Otra cosa que suelo hacer cuando vengo aquí es ducharme antes con jabón casero: aceite vegetal de baja graduación y sosa cáustica. Los aromas etéreos me ayudan a limpiarme del perfume del día a día. En mi estudio, los olores residen solo en el armarito de los colores y en mi memoria. Hoy me salto el ritual porque mi ropa y mi pelo están impregnados de la fragancia de Alma.
—Alma… Rojo oscuro, casi guinda. Pétalos de la flor del jengibre cuando los abres en vivo con las uñas. —Me lanzo sobre el escritorio, que está apoyado en la pared de la derecha, y garabateo en el primer papel que encuentro—. China y tradición. Dinastía Ming. Verde: bambú o loto. Herbáceo en la salida, base tenaz. Amy Winehouse. Naranja: acordes de wiski de melocotón en el buqué. Fetichismo. Lavanda: sedante, onírico… Rojo, verde, naranja y lavanda. ¡Por la nariz de Roudnitska! —Lanzo el boli a un rincón—. ¡¿Dónde está el relato?!

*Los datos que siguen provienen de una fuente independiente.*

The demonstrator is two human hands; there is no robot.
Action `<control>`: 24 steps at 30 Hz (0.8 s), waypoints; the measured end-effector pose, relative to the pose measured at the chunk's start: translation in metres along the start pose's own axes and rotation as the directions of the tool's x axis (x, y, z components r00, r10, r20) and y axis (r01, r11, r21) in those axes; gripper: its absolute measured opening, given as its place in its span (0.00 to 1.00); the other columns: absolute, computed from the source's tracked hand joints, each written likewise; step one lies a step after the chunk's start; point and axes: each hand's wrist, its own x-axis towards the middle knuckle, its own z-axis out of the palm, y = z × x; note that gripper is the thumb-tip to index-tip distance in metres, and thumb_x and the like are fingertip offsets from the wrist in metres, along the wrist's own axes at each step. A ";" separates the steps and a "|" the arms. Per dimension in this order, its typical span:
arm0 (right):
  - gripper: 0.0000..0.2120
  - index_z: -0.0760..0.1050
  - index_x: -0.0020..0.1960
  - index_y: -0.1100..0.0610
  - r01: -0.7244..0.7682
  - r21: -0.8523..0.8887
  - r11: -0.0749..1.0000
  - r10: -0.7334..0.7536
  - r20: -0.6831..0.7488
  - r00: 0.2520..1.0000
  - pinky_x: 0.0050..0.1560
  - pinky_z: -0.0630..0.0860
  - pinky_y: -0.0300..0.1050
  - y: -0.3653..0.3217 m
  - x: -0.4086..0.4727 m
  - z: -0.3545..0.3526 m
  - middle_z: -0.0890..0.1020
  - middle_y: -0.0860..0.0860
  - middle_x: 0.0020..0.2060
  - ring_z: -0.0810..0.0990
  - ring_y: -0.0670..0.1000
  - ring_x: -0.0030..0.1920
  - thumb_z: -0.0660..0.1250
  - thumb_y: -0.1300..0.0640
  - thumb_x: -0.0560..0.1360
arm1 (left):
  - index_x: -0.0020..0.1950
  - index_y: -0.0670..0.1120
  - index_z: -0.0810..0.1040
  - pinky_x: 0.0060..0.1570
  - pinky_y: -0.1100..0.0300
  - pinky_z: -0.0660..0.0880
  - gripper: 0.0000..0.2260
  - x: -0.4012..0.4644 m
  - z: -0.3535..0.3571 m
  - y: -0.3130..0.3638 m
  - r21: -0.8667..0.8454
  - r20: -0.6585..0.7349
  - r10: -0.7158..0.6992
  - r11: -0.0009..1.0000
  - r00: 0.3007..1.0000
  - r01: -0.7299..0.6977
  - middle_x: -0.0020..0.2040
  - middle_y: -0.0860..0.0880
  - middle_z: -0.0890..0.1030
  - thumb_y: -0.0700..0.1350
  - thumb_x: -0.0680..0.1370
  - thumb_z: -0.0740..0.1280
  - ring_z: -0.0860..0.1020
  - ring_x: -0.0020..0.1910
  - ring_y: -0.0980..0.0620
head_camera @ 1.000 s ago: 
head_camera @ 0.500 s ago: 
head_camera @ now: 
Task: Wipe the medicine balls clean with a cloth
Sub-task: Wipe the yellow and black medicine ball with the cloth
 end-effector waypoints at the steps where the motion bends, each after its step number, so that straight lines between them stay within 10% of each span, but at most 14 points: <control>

Levanto la cabeza, me muerdo la punta de la lengua y pierdo la vista por el estudio. Observo a la izquierda el sofá redondo que solo ha conocido a un amante: a mí. Al frente, encuentro los altavoces Marshall y el viejo tocadiscos. Los discos de Amy… Me voy a por ellos de cabeza y registro las portadas y el interior.
—Una mísera pista para este perfumista loco, por caridad —le suplico al cacho de vinilo que mareo con ambas manos.
Y la diosa del soul me responde.
—Amy Jade Winehouse. Jade… ¡¡Jade!!
Lanzo el disco al aire y, brazos en alto, corro hacia el ordenador. Levanto la pantalla antes de sentarme y crujirme los nudillos. Tecleo «jade» en el buscador. Después de leer información aburridísima sobre el mineral, su vinculación con la China imperial y la mitología y sus aplicaciones cosméticas, doy con la verdadera piedra preciosa.
—Aunque su color habitual es el verde, entre sus variedades se encuentran el jade naranja, el rojo y el lavanda —leo—. No lila, violeta o púrpura. ¡Lavanda! ¡Olé yo!
Qué suerte tengo, madre mía. Nací con una flor en el culo. De ella me llevo valiendo casi veintisiete años y ella me va a servir para desarmar a la temible Alma Trinidad.